As can be seen, using parameters is much more straightforward with any action queries and provides an convenient means for reusing the same query for several different parameters that may be chosen by user at runtime.

String Sanitizing
One more benefit is that there's no need to perform any string sanitizing as is required when writing a dynamic query. Suppose, for example, an user entered this value to pass into the query as a parameter:
Mike's and Al's "Good" Cars
In a dynamic query, we would be facing lot of headache in ensuring that the quotes are correctly delimited and escaped, with one of several variants:

'Mike''s and Al''s "Good Cars'
"Mike's And Al's ""Good Cars"""
Chr(34) & "Mike's And Al's " & Chr(34) & "Good" & Chr(34) & " Cars"

But in the code based on a parameterized query:

Parameters("sParam") = Me.MyTextbox

it's always parsed correctly with no help from us!

Maintainability
One more technique. This isn't strictly related to the parameter query but pertains to maintainability. I like to put parameter queries in a function or property procedure....
Something like this:
Property GetPersonnelRecord(EmpID As Long) As DAO.Recordset
Static q As DAO.QueryDef
If q Is Nothing Then
Set q = CurrentDb.QueryDefs("qryEmployees")
End If
With q
.Parameters("EmpID") = EmpID
Set GetPersonnelRecord = .OpenRecordset (dbOpenSnapshot)
End With
End Property

The reason for doing it this way is to provide an interface for VBA into individual queries and make the code maintainable especially in regards to queries that are reused in many different places.
But here's a more important reason. Suppose that after years of doing the above, we had to change the requirement and partition the employee table between active employees and past employees due to data storage restrictions and performance reasons. With a consistent interface as given above, it's a snap to add a 2nd parameter to identify whether the employee is active or not, update the property procedure to enter the 2nd parameter. Hit the compile and the compiler will find missing arguments in all places, which is far more accurate than using Find & Replace to track down all uses of the same queries all over in the code base.

Thus, parameter queries have lot to offer in terms of code maintainability and documentation in exchange for a little investment in some extra VBA coding that otherwise wouldn't be necessary with control references or dynamic queries.

Limitations
Of course, it goes without saying that they do have their limitations.
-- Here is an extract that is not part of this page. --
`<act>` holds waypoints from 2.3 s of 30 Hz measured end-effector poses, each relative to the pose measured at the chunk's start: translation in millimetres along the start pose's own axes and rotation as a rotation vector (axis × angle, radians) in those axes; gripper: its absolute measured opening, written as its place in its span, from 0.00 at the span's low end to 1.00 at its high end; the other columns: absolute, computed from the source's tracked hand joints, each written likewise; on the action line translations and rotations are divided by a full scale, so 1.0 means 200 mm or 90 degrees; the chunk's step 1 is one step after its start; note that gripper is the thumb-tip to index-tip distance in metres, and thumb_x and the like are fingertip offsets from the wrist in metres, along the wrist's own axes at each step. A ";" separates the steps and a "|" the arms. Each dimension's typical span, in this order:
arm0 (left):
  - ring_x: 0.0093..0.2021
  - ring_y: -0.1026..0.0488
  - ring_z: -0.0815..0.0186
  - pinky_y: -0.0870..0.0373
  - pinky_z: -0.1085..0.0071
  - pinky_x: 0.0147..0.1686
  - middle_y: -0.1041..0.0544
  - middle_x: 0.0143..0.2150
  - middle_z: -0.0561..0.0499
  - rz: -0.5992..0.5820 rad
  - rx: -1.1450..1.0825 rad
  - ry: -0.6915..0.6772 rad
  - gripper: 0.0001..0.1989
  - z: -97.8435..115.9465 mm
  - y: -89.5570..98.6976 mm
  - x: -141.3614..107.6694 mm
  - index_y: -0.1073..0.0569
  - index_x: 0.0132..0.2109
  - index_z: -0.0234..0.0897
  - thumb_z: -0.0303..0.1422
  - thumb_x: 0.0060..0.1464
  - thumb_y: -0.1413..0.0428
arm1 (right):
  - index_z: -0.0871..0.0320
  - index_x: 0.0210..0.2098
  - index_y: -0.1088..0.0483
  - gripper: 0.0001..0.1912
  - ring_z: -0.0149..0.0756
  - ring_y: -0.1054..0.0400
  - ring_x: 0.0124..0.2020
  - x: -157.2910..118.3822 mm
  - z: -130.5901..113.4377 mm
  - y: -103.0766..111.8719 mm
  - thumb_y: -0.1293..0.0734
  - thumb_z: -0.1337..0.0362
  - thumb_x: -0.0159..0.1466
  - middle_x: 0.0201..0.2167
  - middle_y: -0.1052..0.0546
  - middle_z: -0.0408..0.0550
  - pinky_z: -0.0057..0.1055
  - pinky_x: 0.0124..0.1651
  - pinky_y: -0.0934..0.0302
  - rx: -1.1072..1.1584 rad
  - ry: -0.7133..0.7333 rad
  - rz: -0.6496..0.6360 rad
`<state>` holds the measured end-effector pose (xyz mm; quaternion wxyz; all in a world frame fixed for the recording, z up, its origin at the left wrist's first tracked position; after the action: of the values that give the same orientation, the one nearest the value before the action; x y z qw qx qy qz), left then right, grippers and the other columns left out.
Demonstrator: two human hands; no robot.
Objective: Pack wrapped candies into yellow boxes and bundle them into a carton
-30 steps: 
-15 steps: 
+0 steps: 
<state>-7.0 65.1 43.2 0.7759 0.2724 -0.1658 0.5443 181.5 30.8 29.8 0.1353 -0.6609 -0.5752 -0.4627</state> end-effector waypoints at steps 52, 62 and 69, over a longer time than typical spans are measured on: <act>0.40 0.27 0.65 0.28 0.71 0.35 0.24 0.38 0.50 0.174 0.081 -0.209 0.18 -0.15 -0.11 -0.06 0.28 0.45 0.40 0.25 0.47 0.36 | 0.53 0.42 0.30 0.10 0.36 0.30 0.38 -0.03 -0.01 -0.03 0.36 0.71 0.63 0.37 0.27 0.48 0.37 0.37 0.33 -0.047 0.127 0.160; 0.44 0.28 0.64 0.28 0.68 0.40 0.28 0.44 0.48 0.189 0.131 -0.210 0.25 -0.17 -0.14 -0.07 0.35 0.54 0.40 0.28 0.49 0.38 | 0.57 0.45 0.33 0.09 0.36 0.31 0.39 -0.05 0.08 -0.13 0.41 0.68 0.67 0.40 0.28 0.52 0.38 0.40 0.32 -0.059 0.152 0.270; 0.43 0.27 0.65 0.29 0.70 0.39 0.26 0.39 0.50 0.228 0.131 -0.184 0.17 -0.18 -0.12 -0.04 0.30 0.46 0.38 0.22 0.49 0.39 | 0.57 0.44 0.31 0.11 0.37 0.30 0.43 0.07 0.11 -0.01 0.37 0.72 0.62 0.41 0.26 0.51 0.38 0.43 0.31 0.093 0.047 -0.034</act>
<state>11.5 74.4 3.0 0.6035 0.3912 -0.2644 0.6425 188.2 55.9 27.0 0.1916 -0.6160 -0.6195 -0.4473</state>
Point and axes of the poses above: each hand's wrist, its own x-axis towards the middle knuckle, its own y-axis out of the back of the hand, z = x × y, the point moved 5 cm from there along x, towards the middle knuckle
Many people working on various RDBMS have had tripped over this innocuous looking parameter (adapted into Jet SQL):

PARAMETERS MyParam TEXT;
SELECT *
FROM aTable
WHERE SomeData IN([MyParam]);

The query will compile and save OK without any errors and you can even run it. If the first parameter you put in was just '''Apple''' (of which does exist in the table), it'd work as expected. Great. Now try this
'''Apple'', ''Pear'', ''Grapes'''
and you get nothing in return. What happened? Well, IN() actually does not mean 'parse this string at the runtime', but rather a compile shortcut that translates into X = A OR X = B OR X = C and thus must be hard-coded.
In Jet SQL, a dynamic query is probably most appropriate for this type of parameter.

Optional Parameters
Another situation where it becomes an problem is when we desire optional parameters. Some developers may try to work around it like this:

WHERE SomeData = [MyParam] OR SomeData IS NULL

which unfortunately negates any index optimization Jet can perform. Here, dynamic queries makes more sense as it's cheaper to create a new execution plan and use index than to suffer the performance penalty.